* MATERIAL SHOWN *
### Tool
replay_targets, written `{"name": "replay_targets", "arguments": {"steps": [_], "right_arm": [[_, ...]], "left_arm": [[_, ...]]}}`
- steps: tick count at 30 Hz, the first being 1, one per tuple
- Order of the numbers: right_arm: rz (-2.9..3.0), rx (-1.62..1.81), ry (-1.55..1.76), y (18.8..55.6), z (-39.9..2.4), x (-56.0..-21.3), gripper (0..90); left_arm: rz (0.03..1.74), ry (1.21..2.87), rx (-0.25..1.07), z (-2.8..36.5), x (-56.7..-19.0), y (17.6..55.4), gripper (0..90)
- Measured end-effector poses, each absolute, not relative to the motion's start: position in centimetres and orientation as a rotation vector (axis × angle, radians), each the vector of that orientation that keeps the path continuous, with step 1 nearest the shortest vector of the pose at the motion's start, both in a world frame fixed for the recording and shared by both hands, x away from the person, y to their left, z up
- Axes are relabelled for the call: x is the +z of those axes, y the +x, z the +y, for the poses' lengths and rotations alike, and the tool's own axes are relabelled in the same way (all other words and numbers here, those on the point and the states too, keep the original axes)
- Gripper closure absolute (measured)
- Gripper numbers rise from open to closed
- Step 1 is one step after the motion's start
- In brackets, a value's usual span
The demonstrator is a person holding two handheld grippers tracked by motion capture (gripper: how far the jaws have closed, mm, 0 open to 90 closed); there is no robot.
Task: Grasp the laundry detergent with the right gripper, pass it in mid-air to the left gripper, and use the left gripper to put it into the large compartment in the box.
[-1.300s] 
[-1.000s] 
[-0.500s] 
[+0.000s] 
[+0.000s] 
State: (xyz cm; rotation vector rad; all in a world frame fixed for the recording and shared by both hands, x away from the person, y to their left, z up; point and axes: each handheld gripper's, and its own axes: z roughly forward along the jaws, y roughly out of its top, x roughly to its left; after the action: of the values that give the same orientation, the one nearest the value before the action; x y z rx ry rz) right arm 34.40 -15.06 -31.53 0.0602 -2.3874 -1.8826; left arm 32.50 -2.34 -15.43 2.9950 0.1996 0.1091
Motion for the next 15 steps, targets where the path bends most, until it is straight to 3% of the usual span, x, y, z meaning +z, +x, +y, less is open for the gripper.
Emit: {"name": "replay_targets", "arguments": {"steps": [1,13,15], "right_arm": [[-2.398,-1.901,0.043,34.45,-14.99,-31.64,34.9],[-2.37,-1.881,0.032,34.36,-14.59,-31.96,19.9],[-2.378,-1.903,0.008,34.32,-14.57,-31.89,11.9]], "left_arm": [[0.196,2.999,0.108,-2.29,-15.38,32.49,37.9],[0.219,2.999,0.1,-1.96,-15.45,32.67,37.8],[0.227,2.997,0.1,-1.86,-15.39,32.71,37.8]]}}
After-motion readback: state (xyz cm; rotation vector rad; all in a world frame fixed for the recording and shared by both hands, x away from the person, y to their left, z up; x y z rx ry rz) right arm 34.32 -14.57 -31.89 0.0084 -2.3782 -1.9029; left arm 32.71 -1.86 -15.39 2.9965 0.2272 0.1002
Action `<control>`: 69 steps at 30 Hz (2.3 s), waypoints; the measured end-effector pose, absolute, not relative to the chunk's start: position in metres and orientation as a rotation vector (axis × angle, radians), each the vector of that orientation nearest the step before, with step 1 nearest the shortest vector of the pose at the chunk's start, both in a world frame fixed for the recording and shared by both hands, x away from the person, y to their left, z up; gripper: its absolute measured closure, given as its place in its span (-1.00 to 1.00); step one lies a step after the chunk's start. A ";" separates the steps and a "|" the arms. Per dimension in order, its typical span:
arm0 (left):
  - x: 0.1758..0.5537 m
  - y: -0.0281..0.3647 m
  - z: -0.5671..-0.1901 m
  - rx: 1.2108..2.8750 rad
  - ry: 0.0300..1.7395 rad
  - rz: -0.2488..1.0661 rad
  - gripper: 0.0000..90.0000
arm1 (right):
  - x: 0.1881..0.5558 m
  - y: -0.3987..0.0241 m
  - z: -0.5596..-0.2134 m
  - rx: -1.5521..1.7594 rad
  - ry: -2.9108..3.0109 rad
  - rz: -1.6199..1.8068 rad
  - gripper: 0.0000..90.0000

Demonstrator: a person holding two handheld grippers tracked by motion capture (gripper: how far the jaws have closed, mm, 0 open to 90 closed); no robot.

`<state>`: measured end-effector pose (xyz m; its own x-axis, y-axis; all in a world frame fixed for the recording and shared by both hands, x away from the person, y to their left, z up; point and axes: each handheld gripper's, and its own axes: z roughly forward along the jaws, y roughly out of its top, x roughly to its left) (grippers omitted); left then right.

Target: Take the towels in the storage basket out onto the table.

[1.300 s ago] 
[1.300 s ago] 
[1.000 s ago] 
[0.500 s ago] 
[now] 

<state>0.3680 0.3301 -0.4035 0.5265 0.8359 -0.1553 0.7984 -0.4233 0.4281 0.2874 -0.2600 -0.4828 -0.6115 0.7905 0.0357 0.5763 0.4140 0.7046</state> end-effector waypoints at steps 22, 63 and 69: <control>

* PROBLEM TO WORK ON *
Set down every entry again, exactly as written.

* TASK SOLUTION *
### Tool
replay_targets, written `{"name": "replay_targets", "arguments": {"steps": [_], "right_arm": [[_, ...]], "left_arm": [[_, ...]]}}`
- steps: tick count at 30 Hz, the first being 1, one per tuple
- Order of the numbers: right_arm: rz (-2.9..3.0), rx (-1.62..1.81), ry (-1.55..1.76), y (18.8..55.6), z (-39.9..2.4), x (-56.0..-21.3), gripper (0..90); left_arm: rz (0.03..1.74), ry (1.21..2.87), rx (-0.25..1.07), z (-2.8..36.5), x (-56.7..-19.0), y (17.6..55.4), gripper (0..90)
- Measured end-effector poses, each absolute, not relative to the motion's start: position in centimetres and orientation as a rotation vector (axis × angle, radians), each the vector of that orientation that keeps the path continuous, with step 1 nearest the shortest vector of the pose at the motion's start, both in a world frame fixed for the recording and shared by both hands, x away from the person, y to their left, z up
- Axes are relabelled for the call: x is the +z of those axes, y the +x, z the +y, for the poses' lengths and rotations alike, and the tool's own axes are relabelled in the same way (all other words and numbers here, those on the point and the states too, keep the original axes)
- Gripper closure absolute (measured)
- Gripper numbers rise from open to closed
- Step 1 is one step after the motion's start
- In brackets, a value's usual span
The demonstrator is a person holding two handheld grippers tracked by motion capture (gripper: how far the jaws have closed, mm, 0 open to 90 closed); there is no robot.
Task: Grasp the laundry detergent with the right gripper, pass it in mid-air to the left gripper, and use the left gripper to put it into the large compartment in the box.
[-1.300s] 
[-1.000s] 
[-0.500s] 
[+0.000s] 
[+0.000s] 
State: (xyz cm; rotation vector rad; all in a world frame fixed for the recording and shared by both hands, x away from the person, y to their left, z up; point and axes: each handheld gripper's, and its own axes: z roughly forward along the jaws, y roughly out of its top, x roughly to its left; after the action: of the values that give the same orientation, the one nearest the value before the action; x y z rx ry rz) right arm 34.40 -15.06 -31.53 0.0602 -2.3874 -1.8826; left arm 32.50 -2.34 -15.43 2.9950 0.1996 0.1091
Motion for the next 15 steps, targets where the path bends most, until it is straight to 3% of the usual span, x, y, z meaning +z, +x, +y, less is open for the gripper.
Emit: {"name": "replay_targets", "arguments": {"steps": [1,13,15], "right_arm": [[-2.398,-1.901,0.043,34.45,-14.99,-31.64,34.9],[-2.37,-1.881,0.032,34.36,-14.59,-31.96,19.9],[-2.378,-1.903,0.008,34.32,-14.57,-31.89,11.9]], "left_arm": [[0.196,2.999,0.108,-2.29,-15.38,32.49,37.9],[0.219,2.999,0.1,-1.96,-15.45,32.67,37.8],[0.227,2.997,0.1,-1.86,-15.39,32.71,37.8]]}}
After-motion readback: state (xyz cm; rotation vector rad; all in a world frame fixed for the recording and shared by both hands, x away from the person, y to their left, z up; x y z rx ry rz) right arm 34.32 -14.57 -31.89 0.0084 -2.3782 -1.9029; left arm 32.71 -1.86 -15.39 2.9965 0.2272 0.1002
Action `<control>`: 69 steps at 30 Hz (2.3 s), waypoints; the measured end-effector pose, absolute, not relative to the chunk's start: position in metres and orientation as a rotation vector (axis × angle, radians), each the vector of that orientation nearest the step before, with step 1 nearest the shortest vector of the pose at the chunk's start, both in a world frame fixed for the recording and shared by both hands, x away from the person, y to their left, z up; gripper: its absolute measured closure, given as its place in its span (-1.00 to 1.00); step one lies a step after the chunk's start. A ";" separates the steps and a "|" the arms. Per dimension in order, its typical span:
arm0 (left):
  - x: 0.1758..0.5537 m
  - y: -0.0281..0.3647 m
  - z: -0.5671..-0.1901 m
  - rx: 1.2108..2.8750 rad
  - ry: 0.0300..1.7395 rad
  - rz: -0.2488..1.0661 rad
  - gripper: 0.0000..90.0000
arm1 (right):
  - x: 0.1881..0.5558 m
  - y: -0.3987..0.0241 m
  - z: -0.5596..-0.2134 m
  - rx: -1.5521..1.7594 rad
  - ry: -2.9108..3.0109 rad
  - rz: -1.6199..1.8068 rad
  - gripper: 0.0000..90.0000

Demonstrator: a person holding two handheld grippers tracked by motion capture (gripper: how far the jaws have closed, mm, 0 open to 90 closed); no robot.

`<state>`: measured end-effector pose (xyz m; its own x-axis, y-axis; all in a world frame fixed for the recording and shared by both hands, x away from the person, y to their left, z up; point and axes: each handheld gripper's, and its own axes: z roughly forward along the jaws, y roughly out of its top, x roughly to its left) (grippers omitted); left then right.

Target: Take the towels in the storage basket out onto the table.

[1.300 s ago] 
[1.300 s ago] 
[1.000 s ago] 
[0.500 s ago] 
[now] 

<state>0.3680 0.3301 -0.4035 0.5265 0.8359 -0.1553 0.7984 -0.4233 0.4281 0.2874 -0.2600 -0.4828 -0.6115 0.7905 0.0357 0.5763 0.4140 0.7046</state> end-effector waypoints at steps 22, 63 and 69: <control>

The requested output has been fully supplied.